Thursday, June 21, 2007

Top Chef 3.2

So this week's Top Chef was fairly entertaining, though I'm already developing dislikes. Word of advice to Top Chef casters -- don't cast more than one bull-necked bald man with a heavy New Yawk accent next season, m'kay? One is interesting grit, two are an overload of testosterone and not in a good way.

Some observations:
Of the two bull necks, I think I prefer the BS artistry of Howie to the loud and loud of Joey.

Sandee, I really liked you, but girlfriend, Florida lobster tail is prime grilling meat! Why, oh, why would you poach a lobster tail in a grilling contest?! I mean, vanilla bean butter sauce sounds like a yummy thing to baste the tails with. Skewers when grilling the lobster in its tail is so good? nonononononono. And you live in South Florida, you should know better.
That said, I really wouldn't have minded them sending Bullneck 1 or Bullneck 2 home, cuz I thought Sandee's tai chi was really cool.

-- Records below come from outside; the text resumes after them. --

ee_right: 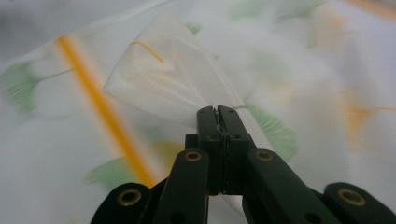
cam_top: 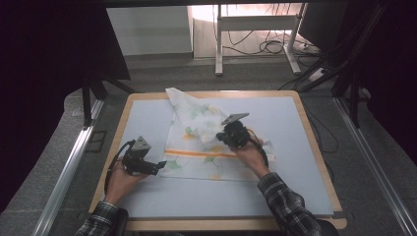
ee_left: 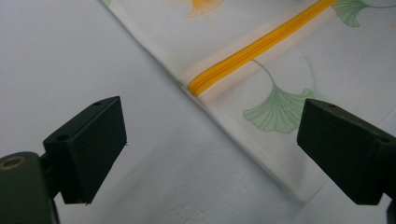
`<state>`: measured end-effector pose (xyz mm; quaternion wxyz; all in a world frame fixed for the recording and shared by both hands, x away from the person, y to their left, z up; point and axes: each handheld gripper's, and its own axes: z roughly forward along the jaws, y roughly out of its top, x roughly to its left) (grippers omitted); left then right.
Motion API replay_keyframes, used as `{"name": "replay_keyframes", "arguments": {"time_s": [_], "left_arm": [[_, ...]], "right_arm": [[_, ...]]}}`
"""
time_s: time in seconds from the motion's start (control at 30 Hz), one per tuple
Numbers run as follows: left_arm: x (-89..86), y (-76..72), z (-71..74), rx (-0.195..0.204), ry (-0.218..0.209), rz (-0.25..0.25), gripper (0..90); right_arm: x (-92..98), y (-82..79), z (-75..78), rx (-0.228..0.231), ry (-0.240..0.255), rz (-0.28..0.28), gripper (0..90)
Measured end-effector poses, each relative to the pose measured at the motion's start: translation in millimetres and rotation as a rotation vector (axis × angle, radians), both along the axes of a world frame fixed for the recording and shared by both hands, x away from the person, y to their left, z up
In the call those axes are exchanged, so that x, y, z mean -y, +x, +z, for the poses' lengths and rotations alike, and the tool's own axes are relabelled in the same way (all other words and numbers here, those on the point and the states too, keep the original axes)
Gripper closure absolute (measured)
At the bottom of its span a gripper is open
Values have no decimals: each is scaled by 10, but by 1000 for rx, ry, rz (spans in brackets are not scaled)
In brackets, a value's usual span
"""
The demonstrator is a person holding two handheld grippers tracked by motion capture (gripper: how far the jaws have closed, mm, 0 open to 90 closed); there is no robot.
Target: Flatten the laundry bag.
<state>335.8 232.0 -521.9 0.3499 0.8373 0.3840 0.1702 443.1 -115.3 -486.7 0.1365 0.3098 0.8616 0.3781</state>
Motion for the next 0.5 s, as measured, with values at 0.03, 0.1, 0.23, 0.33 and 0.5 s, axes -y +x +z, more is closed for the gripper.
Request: {"name": "replay_keyframes", "arguments": {"time_s": [0.03,0.1,0.23,0.33,0.5], "left_arm": [[20,3,1,0,3,-3,79],[57,12,3,2,13,-11,79],[109,34,0,0,26,-22,81],[126,46,5,0,19,-28,83],[153,58,-1,1,32,-33,99]], "right_arm": [[77,82,37,4,13,-30,889],[252,256,129,20,26,-99,889],[531,515,281,40,51,-215,889],[725,681,384,52,65,-294,888],[988,901,596,121,60,-416,860]]}}
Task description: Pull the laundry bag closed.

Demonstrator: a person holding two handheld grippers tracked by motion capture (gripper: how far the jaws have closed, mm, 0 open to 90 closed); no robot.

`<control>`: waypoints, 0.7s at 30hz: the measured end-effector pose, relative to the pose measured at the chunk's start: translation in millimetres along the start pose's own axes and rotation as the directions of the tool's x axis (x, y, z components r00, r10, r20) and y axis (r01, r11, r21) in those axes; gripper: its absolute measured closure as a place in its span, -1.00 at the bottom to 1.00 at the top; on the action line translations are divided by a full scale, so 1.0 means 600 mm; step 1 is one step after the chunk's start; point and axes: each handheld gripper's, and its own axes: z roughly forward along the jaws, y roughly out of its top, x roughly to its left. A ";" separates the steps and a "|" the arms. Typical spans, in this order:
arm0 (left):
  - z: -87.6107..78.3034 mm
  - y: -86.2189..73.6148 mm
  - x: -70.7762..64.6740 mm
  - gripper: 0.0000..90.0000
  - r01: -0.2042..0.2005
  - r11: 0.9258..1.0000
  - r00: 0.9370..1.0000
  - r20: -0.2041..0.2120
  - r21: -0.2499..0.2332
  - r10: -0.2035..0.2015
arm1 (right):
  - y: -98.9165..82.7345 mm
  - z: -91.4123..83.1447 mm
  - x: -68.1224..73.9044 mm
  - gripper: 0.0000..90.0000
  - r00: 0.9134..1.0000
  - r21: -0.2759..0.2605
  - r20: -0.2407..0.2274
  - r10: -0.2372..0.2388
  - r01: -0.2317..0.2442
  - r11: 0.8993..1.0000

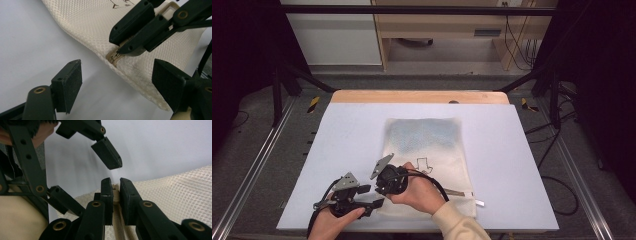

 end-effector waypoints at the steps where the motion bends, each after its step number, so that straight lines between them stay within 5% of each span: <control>1: 0.003 0.000 0.000 -0.42 0.007 1.000 1.000 0.004 -0.002 -0.007 | 0.000 -0.001 0.000 0.82 1.000 -0.002 0.000 0.001 -0.001 1.000; 11: 0.018 0.002 0.012 -0.11 0.047 0.999 0.995 0.090 0.012 -0.048 | 0.003 -0.007 0.001 0.82 1.000 -0.010 0.005 -0.001 0.001 1.000; 21: 0.031 0.003 0.023 -0.08 0.079 0.997 0.982 0.171 0.010 -0.079 | 0.003 -0.009 0.000 0.82 1.000 -0.012 0.006 -0.004 0.004 1.000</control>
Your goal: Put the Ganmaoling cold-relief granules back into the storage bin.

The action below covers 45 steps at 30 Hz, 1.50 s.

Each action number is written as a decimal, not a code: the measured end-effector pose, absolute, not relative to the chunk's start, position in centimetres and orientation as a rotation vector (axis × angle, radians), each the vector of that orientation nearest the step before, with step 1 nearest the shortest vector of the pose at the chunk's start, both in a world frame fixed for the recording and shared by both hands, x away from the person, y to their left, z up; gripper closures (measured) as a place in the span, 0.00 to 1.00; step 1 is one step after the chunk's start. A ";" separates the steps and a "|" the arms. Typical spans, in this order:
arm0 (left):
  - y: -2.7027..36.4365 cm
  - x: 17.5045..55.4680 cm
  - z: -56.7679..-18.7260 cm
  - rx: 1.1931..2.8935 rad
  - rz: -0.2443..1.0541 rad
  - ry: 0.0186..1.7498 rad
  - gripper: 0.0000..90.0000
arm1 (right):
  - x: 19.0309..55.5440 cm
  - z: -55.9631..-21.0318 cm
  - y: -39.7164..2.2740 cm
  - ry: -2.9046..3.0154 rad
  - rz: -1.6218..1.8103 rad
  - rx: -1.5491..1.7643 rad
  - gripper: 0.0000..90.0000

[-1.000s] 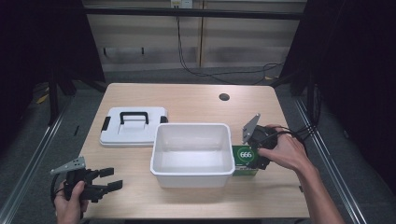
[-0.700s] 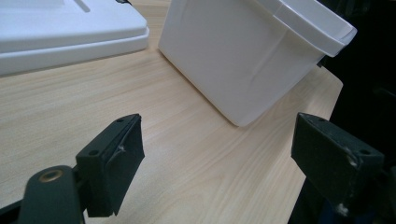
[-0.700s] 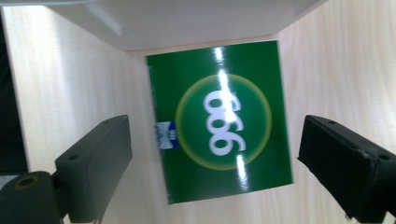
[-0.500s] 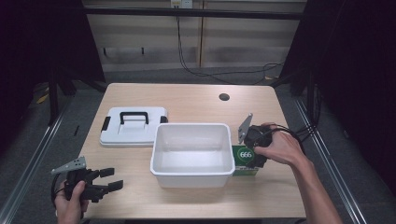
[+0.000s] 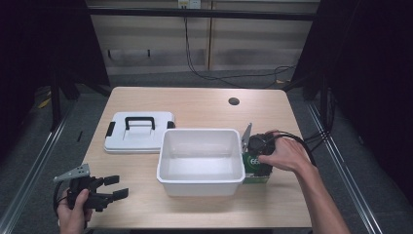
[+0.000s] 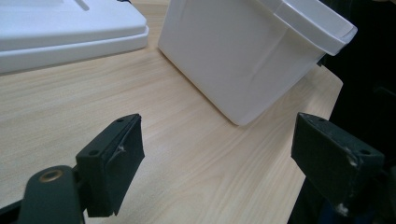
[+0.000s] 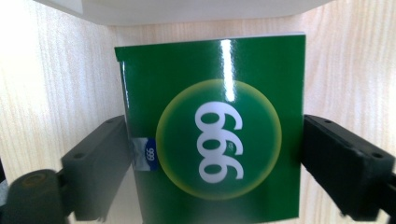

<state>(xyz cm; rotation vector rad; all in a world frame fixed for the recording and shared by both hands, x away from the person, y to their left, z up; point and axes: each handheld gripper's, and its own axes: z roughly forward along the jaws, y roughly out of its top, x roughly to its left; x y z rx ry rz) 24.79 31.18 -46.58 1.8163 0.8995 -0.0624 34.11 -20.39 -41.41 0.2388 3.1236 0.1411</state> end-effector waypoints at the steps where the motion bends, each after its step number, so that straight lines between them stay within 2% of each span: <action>1: 31.2 24.8 -46.6 1.816 -0.063 0.899 0.19 | 34.2 -41.5 -20.4 3.125 0.139 0.226 0.14; 26: 31.2 24.8 -46.6 1.816 -0.065 0.895 0.19 | 34.0 -41.5 -20.3 3.130 0.080 0.256 0.18; 45: 31.3 24.8 -46.6 1.816 -0.067 0.890 0.19 | 33.7 -39.4 -21.8 3.133 0.152 0.321 0.18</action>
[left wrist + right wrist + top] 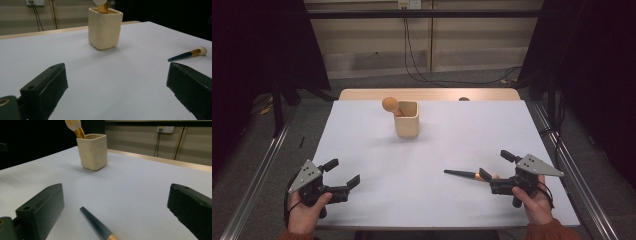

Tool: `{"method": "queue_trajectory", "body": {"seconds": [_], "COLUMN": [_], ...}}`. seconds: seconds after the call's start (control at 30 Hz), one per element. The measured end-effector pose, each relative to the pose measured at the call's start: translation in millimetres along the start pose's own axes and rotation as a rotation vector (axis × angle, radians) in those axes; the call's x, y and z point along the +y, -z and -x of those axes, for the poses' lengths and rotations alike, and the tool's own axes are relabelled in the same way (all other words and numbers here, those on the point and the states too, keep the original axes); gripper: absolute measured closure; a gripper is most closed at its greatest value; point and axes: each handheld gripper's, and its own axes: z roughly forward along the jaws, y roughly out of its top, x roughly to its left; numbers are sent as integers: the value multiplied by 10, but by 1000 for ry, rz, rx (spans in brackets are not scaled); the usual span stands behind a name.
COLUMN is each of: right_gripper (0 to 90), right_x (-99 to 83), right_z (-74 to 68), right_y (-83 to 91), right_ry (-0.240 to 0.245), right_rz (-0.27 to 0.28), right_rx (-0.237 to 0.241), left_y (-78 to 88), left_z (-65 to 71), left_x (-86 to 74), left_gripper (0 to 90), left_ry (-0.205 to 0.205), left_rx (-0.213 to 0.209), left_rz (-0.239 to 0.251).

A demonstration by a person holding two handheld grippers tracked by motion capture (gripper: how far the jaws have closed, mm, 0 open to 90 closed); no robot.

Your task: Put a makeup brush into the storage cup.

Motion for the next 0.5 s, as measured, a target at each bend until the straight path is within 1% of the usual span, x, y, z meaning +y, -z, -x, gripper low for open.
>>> {"method": "queue_trajectory", "body": {"seconds": [0.03,0.13,0.17,0.27,0.37,0.4,0.5], "right_gripper": [6,1,4,0,5,5,8], "right_x": [8,20,25,69,120,137,174], "right_z": [-1,4,11,42,78,90,112], "right_y": [-16,-47,-54,-94,-154,-180,-235], "right_ry": [0,9,18,19,23,29,37], "right_rz": [-7,-25,-30,-57,-84,-98,-118], "right_rx": [9,21,20,37,60,61,69], "left_y": [-2,-15,-21,-21,-8,-8,-7], "left_z": [11,24,19,3,-30,-36,-52], "left_x": [2,7,6,6,15,8,-14], "left_gripper": [32,32,32,32,34,35,36], "left_ry": [-6,-7,-8,-6,-31,-20,-15], "left_rx": [3,-1,1,2,6,6,6], "left_rz": [-2,-1,-4,-4,-6,-1,-11]}}
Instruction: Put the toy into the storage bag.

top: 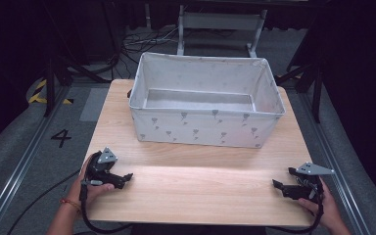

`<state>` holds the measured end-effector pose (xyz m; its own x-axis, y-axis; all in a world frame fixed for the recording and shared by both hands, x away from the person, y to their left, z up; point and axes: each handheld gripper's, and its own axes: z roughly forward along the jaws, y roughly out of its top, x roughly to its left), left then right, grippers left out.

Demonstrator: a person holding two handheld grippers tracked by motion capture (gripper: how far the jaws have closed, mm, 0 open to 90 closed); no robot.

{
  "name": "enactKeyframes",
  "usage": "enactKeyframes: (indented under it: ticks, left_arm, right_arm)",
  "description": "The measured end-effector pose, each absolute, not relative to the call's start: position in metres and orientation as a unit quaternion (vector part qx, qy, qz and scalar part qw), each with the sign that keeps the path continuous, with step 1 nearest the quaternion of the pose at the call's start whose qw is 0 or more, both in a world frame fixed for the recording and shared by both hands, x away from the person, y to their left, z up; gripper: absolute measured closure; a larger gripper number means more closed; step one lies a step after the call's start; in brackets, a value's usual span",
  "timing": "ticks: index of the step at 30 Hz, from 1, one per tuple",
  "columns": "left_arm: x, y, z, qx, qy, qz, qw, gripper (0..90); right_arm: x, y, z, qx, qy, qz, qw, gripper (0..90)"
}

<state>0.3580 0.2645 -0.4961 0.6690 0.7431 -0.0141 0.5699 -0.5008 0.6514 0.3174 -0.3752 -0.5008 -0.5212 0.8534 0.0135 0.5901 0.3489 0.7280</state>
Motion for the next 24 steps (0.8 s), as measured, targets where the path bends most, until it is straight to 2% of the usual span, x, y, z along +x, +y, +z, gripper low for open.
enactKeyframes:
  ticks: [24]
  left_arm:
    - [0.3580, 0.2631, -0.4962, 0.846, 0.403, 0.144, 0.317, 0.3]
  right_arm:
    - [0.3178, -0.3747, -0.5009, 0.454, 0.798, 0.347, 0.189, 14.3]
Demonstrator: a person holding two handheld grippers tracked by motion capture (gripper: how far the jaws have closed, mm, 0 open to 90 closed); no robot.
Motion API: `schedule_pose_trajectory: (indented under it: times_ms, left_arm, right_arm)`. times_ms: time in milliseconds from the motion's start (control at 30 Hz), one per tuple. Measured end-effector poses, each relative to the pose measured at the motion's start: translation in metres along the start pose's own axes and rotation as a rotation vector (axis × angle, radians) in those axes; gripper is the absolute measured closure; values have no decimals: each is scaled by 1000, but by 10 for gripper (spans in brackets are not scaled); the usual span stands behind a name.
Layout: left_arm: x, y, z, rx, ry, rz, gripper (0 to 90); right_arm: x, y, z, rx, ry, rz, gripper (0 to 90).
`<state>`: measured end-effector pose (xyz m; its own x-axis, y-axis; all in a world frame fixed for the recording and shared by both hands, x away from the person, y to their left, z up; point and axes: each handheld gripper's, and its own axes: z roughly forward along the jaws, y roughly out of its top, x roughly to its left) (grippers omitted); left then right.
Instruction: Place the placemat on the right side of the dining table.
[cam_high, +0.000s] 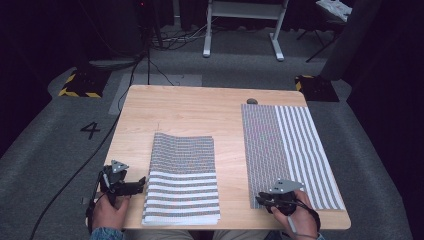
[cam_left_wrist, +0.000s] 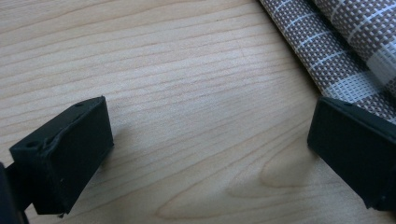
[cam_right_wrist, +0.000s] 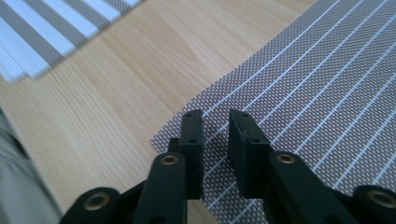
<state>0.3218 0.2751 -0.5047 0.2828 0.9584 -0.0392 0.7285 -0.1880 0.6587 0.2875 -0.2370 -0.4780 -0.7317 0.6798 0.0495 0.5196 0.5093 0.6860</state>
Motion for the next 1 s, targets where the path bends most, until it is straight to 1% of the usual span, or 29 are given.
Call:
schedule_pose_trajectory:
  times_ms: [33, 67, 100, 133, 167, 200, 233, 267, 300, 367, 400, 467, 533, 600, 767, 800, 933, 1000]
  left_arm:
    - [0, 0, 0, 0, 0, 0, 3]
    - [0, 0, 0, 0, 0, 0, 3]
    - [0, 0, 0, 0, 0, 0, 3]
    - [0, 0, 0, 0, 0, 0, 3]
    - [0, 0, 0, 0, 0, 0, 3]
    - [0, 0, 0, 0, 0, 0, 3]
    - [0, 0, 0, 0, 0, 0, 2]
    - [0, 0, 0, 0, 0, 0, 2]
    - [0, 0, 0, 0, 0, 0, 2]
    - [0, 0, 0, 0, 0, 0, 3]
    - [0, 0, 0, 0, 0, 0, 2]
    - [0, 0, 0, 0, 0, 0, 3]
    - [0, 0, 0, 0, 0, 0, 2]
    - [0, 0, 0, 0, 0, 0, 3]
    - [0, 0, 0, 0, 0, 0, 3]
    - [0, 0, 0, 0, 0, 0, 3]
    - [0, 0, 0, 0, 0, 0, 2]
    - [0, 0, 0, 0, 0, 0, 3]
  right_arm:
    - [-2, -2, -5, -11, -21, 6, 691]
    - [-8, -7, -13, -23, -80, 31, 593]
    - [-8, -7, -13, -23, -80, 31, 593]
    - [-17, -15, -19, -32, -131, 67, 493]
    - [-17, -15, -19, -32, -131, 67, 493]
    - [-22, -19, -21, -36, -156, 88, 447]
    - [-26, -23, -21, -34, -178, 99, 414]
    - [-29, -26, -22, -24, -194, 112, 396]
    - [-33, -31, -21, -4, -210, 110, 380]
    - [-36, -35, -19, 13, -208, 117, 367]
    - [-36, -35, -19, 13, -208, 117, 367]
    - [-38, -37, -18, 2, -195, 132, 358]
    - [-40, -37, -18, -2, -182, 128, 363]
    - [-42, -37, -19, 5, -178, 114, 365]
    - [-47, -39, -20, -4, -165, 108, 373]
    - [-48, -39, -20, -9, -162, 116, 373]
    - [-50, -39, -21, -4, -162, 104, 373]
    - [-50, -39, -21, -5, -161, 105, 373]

And CJ came across as a bit of a jerk, didn't he? I mean, OK, you weren't going to help Casey. And granted, she makes snippy, superior asides to the camera and maybe off camera as well. But why not shrug your shoulders and say, your guess is as good as mine? Why be mean?

Speaking of mean, Hung cracks me up and I don't know whether to hate him or root for him. I notice he has two personas. He's a total in-your-face, I'm number one to the camera. But notice how likeable he is with the rest of the crew. I wonder how many of his fellow chefs are watching tv in shock right now. He did help Sara N. Unlike CJ. Maybe it's Hung's supreme self-confidence. He doesn't see Sara as competition. And he definitely seems to have the cooking chops to back the bragadiccio.

I'd like to root for Micah, since I'm a former PBCer, though never a BO-CA Ra TONE fan. Boca is like the nouveau riche guy who wants to mimic the Palm Beach blue-blood who inherited his millions. For the Palm Beacher, it's effortless, for Boca it's all flash. (Boca is number one in telephone fraud, btw)
But anyway, Micah seems to have a wry sense of self in some ways, but in others comes across as a little too emotional and frazzled and we're only a week into the competition! I like a lot of her food, though.

And finally, you might have noticed how many chefs didn't know how to cook with a grill. It's a conspiracy, I tell you. Hank Hill has taken over corporate America and is pushing out charcoal grills. I sure can't find any. Home Depot has gas grill after gas grill with elaborate push buttons and knobs and gizmos. But if you want a charcoal grill that can hold more than four burgers? Outta luck. So with this corporate conspiracy to rid the US of its charcoal grills comes less and less experience with the art of charcoal grilling. Alas.